October 15, 2007 at 2:38 am
Well, it seems that sometimes people don’t, given some of the recent discussions in response to some of your other posts. And it’s not clear to me what your point is.
October 15, 2007 at 3:47 am
Death came into being by our decision, though unwittingly, and then later death was used to save us.
Death seems like a painful and unnatural part of our existence, but is meant as an after-the-fact and temporary remedy for us, as in St. Maximus’ Ad Thallasium 61
“…the law of death was implanted in our corporeal nature to curb the foolish mind in its desire…”
– it was a hedge against continuing in our own total destruction.
Then we see God using death against itself, as St. Maximus continues, Christ used death to condemn sin. Those who are baptized, “who by keeping the commandments of their own free will enjoy only birth in the Spirit uphold the use of death, a use occasioned them by scores of sufferings, to condemn sin…”
and …he spurns death as a debt owed for sin, rather, the baptized acquires the use of death to condemn sin.
So ultimately we and He “trample down death by death”, and turn death into life.
I think.
October 15, 2007 at 5:04 am
George – was St. Maximus referring to Romans 8:3? That’s the only passage I can think of which might relate – though it has God condemning sin through Christ’s death.
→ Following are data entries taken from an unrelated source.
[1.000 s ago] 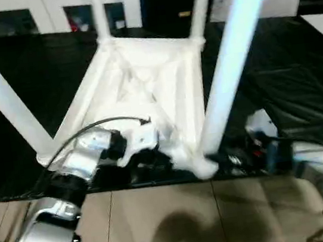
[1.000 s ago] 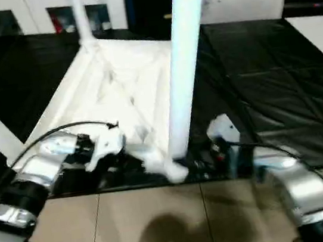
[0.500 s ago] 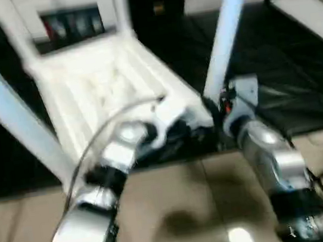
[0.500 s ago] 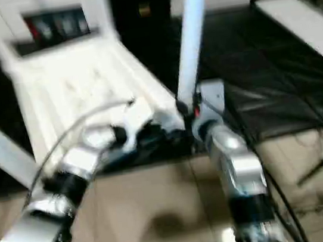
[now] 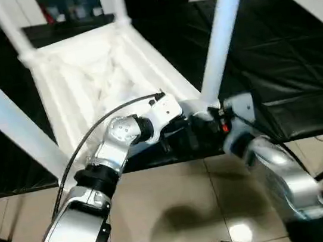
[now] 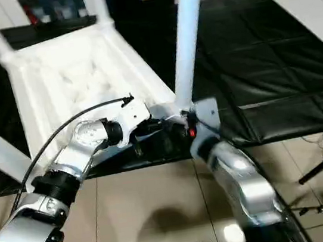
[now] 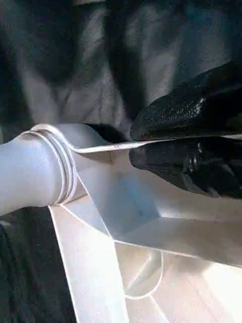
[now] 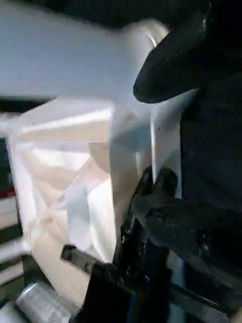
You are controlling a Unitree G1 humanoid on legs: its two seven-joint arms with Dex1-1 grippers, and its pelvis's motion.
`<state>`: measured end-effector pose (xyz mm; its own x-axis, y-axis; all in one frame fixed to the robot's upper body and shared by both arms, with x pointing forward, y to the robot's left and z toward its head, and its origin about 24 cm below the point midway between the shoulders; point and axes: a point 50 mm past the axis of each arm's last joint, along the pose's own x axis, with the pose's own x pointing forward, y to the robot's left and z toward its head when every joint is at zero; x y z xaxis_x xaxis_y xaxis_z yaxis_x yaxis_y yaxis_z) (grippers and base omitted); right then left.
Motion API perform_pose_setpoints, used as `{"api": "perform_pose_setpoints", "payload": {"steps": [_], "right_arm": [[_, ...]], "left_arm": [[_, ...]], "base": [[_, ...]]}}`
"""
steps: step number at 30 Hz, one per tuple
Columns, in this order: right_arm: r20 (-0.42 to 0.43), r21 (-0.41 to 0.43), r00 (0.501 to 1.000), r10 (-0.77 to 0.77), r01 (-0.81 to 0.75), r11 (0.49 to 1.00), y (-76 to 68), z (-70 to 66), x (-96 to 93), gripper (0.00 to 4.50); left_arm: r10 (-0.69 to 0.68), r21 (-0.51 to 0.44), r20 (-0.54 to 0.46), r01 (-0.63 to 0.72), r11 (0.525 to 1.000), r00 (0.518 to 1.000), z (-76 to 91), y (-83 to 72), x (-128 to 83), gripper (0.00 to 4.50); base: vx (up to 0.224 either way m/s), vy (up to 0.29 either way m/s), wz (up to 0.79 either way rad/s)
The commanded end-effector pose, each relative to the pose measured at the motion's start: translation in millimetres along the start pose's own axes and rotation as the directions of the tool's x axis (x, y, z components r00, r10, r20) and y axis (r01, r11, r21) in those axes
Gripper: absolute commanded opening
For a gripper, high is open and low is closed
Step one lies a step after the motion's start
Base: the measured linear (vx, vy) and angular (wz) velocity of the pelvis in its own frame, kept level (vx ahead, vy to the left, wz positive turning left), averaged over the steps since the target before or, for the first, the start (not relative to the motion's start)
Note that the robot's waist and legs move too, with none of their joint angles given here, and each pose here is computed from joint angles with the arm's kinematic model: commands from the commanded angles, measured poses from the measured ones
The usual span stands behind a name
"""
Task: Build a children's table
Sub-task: Rotate leg to tighten
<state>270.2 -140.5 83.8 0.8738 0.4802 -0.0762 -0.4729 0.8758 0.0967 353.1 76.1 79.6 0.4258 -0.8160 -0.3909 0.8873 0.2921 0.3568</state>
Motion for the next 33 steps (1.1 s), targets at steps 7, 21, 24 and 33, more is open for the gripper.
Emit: {"api": "perform_pose_setpoints", "payload": {"steps": [7, 21, 24, 33], "right_arm": [[0.011, -0.004, 1.0, -0.007, 0.007, 1.0, 0.3, 9.8, -33.5, 4.0], [-0.027, 0.036, 0.999, -0.025, 0.026, 0.999, 8.1, 2.9, -36.7, 4.0], [-0.03, 0.037, 0.999, -0.025, 0.026, 0.999, 7.5, 2.8, -36.7, 4.0], [-0.026, 0.035, 1.0, -0.018, 0.019, 0.999, 9.3, 3.4, -41.0, 4.0]], "left_arm": [[0.186, -0.164, 0.055, -0.175, 0.971, 0.981, -10.0, 3.5, -8.1, 0.0], [0.139, -0.201, 0.193, -0.1, 0.975, 0.971, -2.9, -24.9, -15.5, 0.0], [0.13, -0.188, 0.186, -0.095, 0.978, 0.974, -2.4, -26.2, -17.0, 0.0], [0.14, -0.193, 0.203, -0.1, 0.976, 0.969, 2.4, -27.3, -21.4, 0.0]], "base": [[0.0, 0.0, 0.0], [0.0, 0.0, 0.0], [0.0, 0.0, 0.0], [0.062, 0.014, 0.01]]}}
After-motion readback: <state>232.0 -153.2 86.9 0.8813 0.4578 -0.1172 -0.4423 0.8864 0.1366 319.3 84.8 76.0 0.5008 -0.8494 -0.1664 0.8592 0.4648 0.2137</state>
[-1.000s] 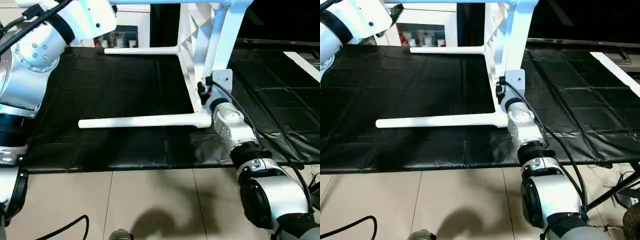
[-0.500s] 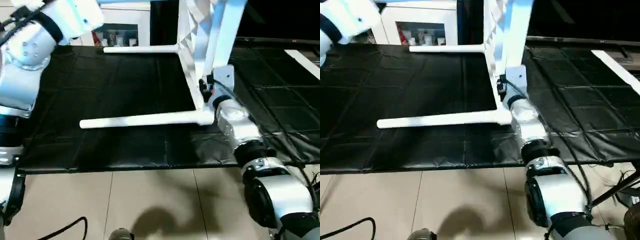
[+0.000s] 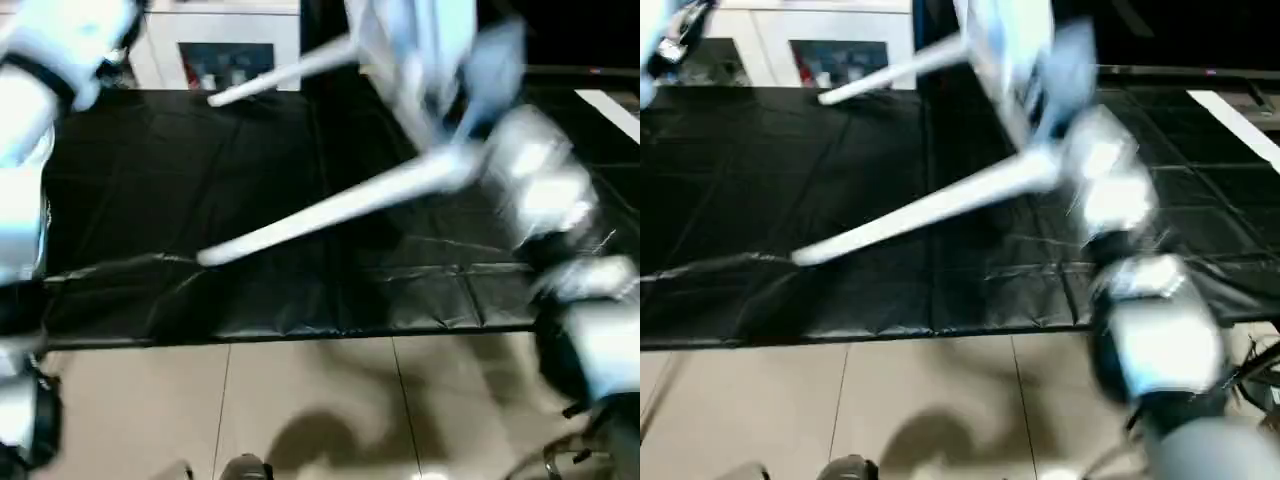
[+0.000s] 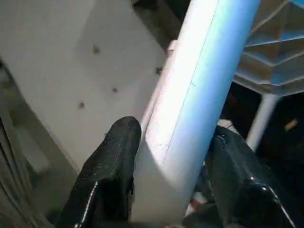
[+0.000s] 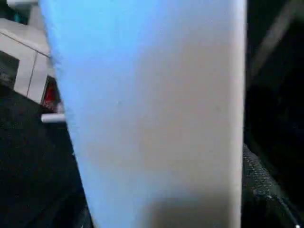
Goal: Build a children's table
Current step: Flip table
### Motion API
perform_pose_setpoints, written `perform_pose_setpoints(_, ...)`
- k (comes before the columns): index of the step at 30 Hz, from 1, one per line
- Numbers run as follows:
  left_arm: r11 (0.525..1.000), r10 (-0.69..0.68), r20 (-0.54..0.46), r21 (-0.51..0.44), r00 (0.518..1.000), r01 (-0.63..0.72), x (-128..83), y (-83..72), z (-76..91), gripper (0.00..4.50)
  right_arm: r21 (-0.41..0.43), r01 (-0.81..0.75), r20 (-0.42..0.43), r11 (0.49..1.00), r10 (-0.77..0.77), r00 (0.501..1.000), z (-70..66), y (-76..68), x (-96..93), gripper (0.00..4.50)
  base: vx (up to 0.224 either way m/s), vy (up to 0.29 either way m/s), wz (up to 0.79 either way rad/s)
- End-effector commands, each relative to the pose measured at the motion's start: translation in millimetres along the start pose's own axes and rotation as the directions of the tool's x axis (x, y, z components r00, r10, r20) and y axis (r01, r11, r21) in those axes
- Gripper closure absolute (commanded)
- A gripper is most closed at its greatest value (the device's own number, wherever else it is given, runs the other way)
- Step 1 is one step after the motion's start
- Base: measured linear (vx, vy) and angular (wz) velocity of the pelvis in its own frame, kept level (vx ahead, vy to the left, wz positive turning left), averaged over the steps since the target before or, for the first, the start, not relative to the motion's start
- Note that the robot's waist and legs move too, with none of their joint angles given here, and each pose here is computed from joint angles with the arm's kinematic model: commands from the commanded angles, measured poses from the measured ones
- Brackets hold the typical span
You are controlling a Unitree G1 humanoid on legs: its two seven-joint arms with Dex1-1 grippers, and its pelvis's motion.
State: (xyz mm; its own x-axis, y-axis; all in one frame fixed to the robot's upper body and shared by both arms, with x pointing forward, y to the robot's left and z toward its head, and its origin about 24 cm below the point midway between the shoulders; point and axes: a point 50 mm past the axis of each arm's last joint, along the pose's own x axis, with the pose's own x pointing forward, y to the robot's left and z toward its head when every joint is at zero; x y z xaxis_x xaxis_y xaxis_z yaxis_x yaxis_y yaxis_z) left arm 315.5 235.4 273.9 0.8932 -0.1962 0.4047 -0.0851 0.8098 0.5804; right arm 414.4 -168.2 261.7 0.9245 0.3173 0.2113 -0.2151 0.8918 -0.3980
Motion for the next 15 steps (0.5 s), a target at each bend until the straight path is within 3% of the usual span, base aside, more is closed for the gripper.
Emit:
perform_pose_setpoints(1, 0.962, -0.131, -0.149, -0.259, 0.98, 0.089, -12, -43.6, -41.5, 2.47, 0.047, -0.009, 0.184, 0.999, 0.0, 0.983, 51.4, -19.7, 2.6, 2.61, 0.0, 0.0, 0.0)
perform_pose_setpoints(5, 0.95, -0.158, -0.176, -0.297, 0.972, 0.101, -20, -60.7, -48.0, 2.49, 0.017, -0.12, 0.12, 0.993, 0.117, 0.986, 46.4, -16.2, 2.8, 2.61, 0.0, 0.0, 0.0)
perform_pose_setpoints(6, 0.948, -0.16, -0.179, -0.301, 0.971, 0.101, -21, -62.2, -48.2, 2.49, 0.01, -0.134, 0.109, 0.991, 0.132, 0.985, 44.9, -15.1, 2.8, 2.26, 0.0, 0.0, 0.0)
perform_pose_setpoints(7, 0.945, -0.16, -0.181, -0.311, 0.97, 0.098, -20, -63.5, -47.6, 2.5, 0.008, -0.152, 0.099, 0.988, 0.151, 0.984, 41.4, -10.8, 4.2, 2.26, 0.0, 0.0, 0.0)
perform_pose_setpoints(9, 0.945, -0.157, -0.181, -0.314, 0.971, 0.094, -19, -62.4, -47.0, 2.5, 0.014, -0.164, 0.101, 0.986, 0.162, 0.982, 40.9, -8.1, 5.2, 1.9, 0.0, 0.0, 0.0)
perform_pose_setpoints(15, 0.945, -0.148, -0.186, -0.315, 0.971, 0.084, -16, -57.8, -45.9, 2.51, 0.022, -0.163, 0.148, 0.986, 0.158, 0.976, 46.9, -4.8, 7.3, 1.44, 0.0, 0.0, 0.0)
It doesn’t seem obvious to me how to get to believers acquiring the ability to use death to condemn sin – if Romans 8:3 is indeed the basis for that thought – though perhaps I just don’t understand what use it would be to a believer to be able to condemn sin since God already did that. Unless, by “condemning sin”, St. Maximus is referring instead to something more like mortification of (Ro 8:13) – but 8:3 is talking about the action and result of the cross rather than day-to-day holiness in the life of the believer… Or am I completely missing the point of what you quoted?
Perry – sorry about the brevity of my last comment – we were heading out the door and I felt I had to write something, no matter how brief, just so my previous comment wouldn’t be deleted…. I understand that you like to use your posts to provoke thoughtful discussion among those who frequent your blog, but your selective quotes are not always viewed in context, and what you do quote seems to definitely guide the discussion in certain directions.
In this case, given recent other discussion threads, and given the distinct “God has nothing to do with death” feel to your quotes (along with the provocative category of Gnosticism you filed the post under), it seemed like providing the context of 2 Cor. 6:14b-15a and Romans 5 would help inform the discussion.
October 15, 2007 at 1:51 pm
Lee,
No. Maximus’ point, like John Chysostom, is that death is now put to good use by God because it curbs out the quantity of evil one can do in their life. One cannot go about sinning forever, death puts a finality to that end.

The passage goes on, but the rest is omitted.